++++ RECORDS FOR PROCESSING

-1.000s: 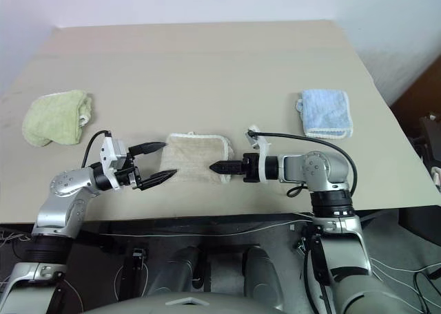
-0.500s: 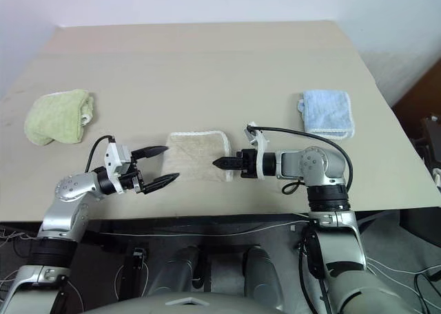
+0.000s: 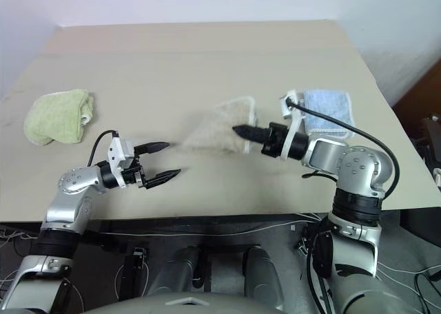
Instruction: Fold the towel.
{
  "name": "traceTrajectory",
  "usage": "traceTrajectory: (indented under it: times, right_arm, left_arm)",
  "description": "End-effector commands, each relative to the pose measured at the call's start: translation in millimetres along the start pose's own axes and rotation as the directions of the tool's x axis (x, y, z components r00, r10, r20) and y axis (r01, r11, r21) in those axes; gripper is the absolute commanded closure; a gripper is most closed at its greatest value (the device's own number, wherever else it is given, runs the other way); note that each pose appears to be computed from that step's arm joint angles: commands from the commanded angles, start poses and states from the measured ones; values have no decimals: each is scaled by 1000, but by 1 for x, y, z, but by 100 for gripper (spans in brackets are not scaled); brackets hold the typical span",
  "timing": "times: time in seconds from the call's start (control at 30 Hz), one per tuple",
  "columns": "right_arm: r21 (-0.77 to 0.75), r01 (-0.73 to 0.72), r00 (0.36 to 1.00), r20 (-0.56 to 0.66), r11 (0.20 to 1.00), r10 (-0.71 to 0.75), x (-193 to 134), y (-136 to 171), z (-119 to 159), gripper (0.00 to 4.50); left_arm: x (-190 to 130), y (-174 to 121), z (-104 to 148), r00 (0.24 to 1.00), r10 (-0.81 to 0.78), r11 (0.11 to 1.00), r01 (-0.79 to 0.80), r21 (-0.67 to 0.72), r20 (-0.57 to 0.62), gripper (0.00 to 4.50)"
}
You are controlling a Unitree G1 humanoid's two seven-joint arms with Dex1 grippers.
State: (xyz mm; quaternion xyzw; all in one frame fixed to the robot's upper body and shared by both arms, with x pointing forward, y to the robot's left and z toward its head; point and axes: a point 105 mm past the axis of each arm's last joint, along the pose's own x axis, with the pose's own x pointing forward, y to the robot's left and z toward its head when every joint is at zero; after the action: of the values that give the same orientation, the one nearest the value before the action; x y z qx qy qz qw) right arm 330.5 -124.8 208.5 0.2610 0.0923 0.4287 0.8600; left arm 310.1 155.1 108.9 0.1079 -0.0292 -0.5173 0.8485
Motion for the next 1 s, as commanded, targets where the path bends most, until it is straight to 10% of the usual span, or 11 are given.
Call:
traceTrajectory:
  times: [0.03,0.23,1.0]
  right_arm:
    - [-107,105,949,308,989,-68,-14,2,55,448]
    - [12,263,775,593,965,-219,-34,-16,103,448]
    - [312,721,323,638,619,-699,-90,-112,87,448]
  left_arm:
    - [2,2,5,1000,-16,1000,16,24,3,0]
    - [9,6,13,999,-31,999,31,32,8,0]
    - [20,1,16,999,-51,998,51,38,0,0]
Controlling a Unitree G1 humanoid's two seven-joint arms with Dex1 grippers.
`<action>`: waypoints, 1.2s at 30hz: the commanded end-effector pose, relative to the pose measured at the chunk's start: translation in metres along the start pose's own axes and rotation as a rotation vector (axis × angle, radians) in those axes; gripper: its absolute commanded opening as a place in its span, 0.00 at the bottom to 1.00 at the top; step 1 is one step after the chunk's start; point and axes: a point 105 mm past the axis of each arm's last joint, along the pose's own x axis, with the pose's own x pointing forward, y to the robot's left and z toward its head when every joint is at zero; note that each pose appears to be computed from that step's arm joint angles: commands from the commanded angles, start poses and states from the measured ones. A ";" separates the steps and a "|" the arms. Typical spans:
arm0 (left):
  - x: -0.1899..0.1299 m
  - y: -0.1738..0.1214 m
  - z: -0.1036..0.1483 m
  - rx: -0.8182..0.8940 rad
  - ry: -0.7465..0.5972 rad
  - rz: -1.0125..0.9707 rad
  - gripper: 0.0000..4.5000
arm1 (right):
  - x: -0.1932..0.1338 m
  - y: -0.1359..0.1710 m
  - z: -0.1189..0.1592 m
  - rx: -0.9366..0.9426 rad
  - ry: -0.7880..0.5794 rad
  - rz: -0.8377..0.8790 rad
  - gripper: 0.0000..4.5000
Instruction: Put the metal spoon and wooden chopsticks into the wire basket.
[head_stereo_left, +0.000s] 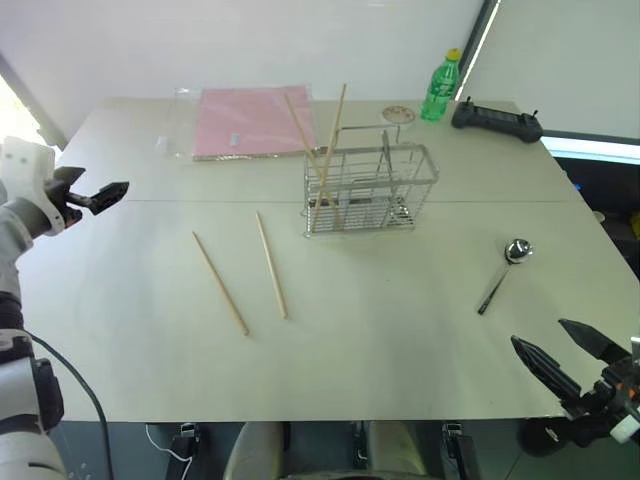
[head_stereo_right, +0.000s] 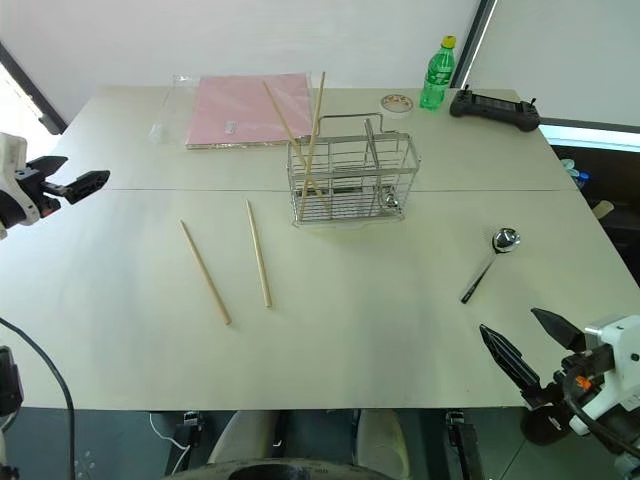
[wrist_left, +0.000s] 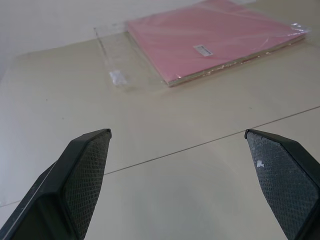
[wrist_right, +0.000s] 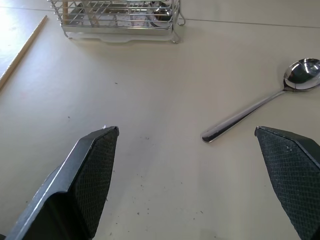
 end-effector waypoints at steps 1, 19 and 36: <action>0.000 0.001 0.019 0.036 -0.053 0.001 1.00 | 0.000 0.001 0.006 -0.021 -0.025 0.007 0.99; 0.007 -0.008 0.026 0.033 -0.056 -0.039 1.00 | -0.006 -0.004 0.000 -0.011 -0.025 -0.014 0.99; -0.005 -0.138 0.060 0.106 -0.100 -0.646 1.00 | 0.006 -0.049 0.010 -0.054 0.016 -0.168 0.99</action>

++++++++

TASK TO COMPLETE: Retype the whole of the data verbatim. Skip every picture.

EXERCISE RESPONSE:
-1.000s: 
-0.500s: 
+0.000s: 
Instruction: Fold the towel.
{
  "name": "traceTrajectory",
  "usage": "traceTrajectory: (indented under it: times, right_arm, left_arm)",
  "description": "End-effector commands, each relative to the pose measured at the call's start: translation in millimetres along the start pose's own axes and rotation as the directions of the tool's x axis (x, y, z components r00, r10, r20) and y axis (r01, r11, r21) in those axes; gripper is the absolute commanded closure; a gripper is most closed at its greatest value (the device's own number, wherever else it is given, runs the other way); note that each pose appears to be computed from that step's arm joint angles: commands from the commanded angles, start poses and states from the measured ones; values have no decimals: each is scaled by 1000, but by 1 for x, y, z, but by 100 for gripper (spans in brackets are not scaled); brackets hold the typical span",
  "timing": "times: time in seconds from the call's start (control at 30 Hz), one per tuple",
  "columns": "right_arm: r21 (-0.77 to 0.75), r01 (-0.73 to 0.72), r00 (0.36 to 1.00), r20 (-0.56 to 0.66), r11 (0.20 to 1.00), r10 (-0.71 to 0.75), x (-193 to 134), y (-136 to 171), z (-119 to 159), gripper (0.00 to 4.50); left_arm: x (-190 to 130), y (-174 to 121), z (-104 to 148), r00 (0.24 to 1.00), r10 (-0.81 to 0.78), r11 (0.11 to 1.00), r01 (-0.79 to 0.80), r21 (-0.67 to 0.72), r20 (-0.57 to 0.62), gripper (0.00 to 4.50)"
}
You are controlling a Unitree G1 humanoid's two seven-joint arms with Dex1 grippers.
State: (xyz mm; quaternion xyzw; all in one frame fixed to the robot's upper body and shared by both arms, with x pointing forward, y to the robot's left and z toward its head; point and axes: a point 105 mm past the axis of each arm's last joint, along the pose's own x axis, with the pose's own x pointing forward, y to the robot's left and z toward its head when every joint is at zero; after the action: of the values that give the same orientation, the one nearest the value before the action; x y z qx qy qz qw) right arm 330.5 -124.8 208.5 0.2610 0.0923 0.4287 0.8600; left arm 310.1 155.1 108.9 0.1079 -0.0292 -0.5173 0.8485
Motion for the next 1 s, as commanded, targets where the path bends most, until it is straight to 10% of the usual span, or 11 are given.
Call:
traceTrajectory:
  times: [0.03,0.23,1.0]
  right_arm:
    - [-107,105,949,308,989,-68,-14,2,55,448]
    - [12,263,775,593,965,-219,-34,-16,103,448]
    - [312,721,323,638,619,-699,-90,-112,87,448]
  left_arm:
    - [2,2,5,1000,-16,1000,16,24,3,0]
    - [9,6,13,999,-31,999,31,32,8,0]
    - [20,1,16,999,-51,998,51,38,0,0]
Controlling a Unitree G1 humanoid's two seven-joint arms with Dex1 grippers.
`<action>`: waypoints, 1.2s at 30hz: the commanded end-effector pose, relative to the pose measured at the chunk's start: translation in metres along the start pose's own axes and rotation as a rotation vector (axis × angle, radians) in those axes; gripper: its absolute commanded opening as a place in its span, 0.00 at the bottom to 1.00 at the top; step 1 is one step after the chunk's start; point and axes: a point 105 mm past the axis of each arm's last joint, along the pose's own x axis, with the pose's own x pointing forward, y to the robot's left and z toward its head when every joint is at zero; note that each pose appears to be computed from that step's arm joint angles: commands from the commanded angles, start poses and states from the measured ones. A ";" separates the steps and a "|" the arms. Typical spans:
arm0 (left):
  - x: -0.1899..0.1299 m
  - y: -0.1738..0.1214 m
  - z: -0.1036..0.1483 m
  - rx: -0.8182..0.8940 rad
  - ry: -0.7465..0.5972 rad
  - rz: -1.0125..0.9707 rad
  - gripper: 0.0000..4.5000
arm1 (right):
  - x: -0.1932..0.1338 m
  - y: -0.1359..0.1710 m
  - z: -0.1189..0.1592 m
  - rx: -0.9366..0.9426 rad
  - ry: -0.7880..0.5794 rad
  - rz: -0.8377..0.8790 rad
  - gripper: 0.0000..4.5000
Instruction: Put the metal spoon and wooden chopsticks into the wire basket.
[head_stereo_left, +0.000s] 
[head_stereo_right, +0.000s] 
[wrist_left, +0.000s] 
[wrist_right, +0.000s] 
 end-effector waypoints at steps 1, 19 and 36: <action>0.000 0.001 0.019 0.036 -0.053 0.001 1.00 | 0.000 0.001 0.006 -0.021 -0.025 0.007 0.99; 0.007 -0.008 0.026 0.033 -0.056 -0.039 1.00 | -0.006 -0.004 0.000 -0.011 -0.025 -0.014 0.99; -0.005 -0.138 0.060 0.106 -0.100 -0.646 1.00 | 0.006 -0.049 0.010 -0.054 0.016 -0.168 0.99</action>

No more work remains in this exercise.